YOUR ASSIGNMENT = Go through the listing and pick out each line with the word "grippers" in it.

DATASET =
· · · · ·

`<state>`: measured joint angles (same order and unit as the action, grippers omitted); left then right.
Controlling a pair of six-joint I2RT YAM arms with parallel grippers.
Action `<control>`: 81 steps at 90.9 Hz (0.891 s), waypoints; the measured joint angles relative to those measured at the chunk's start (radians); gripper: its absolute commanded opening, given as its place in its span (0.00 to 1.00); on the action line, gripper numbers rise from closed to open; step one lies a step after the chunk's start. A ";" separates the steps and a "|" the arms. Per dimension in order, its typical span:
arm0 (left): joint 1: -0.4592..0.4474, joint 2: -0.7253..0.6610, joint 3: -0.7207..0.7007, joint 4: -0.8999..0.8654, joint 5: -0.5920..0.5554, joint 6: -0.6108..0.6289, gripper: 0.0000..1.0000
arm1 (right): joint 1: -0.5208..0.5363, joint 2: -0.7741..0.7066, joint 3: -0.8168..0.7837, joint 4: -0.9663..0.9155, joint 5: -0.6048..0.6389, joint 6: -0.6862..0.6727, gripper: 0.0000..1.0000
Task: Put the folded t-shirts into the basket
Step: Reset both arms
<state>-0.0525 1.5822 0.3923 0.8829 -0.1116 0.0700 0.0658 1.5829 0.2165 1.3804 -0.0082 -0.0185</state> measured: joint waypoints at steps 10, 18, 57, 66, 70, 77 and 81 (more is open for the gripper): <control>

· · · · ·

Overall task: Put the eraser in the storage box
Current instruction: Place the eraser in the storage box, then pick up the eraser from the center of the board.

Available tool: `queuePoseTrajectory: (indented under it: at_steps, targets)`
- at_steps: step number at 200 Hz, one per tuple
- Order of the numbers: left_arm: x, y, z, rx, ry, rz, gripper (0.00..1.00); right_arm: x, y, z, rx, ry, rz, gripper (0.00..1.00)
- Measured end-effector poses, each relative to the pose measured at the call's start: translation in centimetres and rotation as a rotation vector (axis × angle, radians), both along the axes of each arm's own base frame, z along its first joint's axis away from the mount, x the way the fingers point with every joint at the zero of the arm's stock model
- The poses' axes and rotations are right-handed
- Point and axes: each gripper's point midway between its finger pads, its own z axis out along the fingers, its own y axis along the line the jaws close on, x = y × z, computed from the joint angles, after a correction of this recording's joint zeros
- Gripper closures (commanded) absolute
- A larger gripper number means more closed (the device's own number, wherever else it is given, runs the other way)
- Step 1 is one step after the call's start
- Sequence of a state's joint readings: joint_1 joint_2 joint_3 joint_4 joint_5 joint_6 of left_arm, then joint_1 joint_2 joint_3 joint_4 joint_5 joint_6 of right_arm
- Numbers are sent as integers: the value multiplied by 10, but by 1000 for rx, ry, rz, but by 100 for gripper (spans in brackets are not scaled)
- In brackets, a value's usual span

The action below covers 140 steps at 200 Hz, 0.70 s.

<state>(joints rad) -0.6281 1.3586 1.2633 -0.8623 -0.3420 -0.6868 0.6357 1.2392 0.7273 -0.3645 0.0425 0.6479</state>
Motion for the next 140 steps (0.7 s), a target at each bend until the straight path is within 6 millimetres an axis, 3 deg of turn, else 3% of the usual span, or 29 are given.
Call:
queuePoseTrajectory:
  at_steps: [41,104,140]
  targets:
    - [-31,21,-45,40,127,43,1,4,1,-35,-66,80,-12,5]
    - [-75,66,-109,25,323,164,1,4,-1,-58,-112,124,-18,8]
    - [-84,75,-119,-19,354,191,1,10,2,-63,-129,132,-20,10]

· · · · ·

SOLUTION FOR THIS PROBLEM =
`<state>`: measured joint angles (same order and unit as the action, grippers omitted); left then right.
Controlling a pair of six-joint I2RT YAM arms with parallel grippers.

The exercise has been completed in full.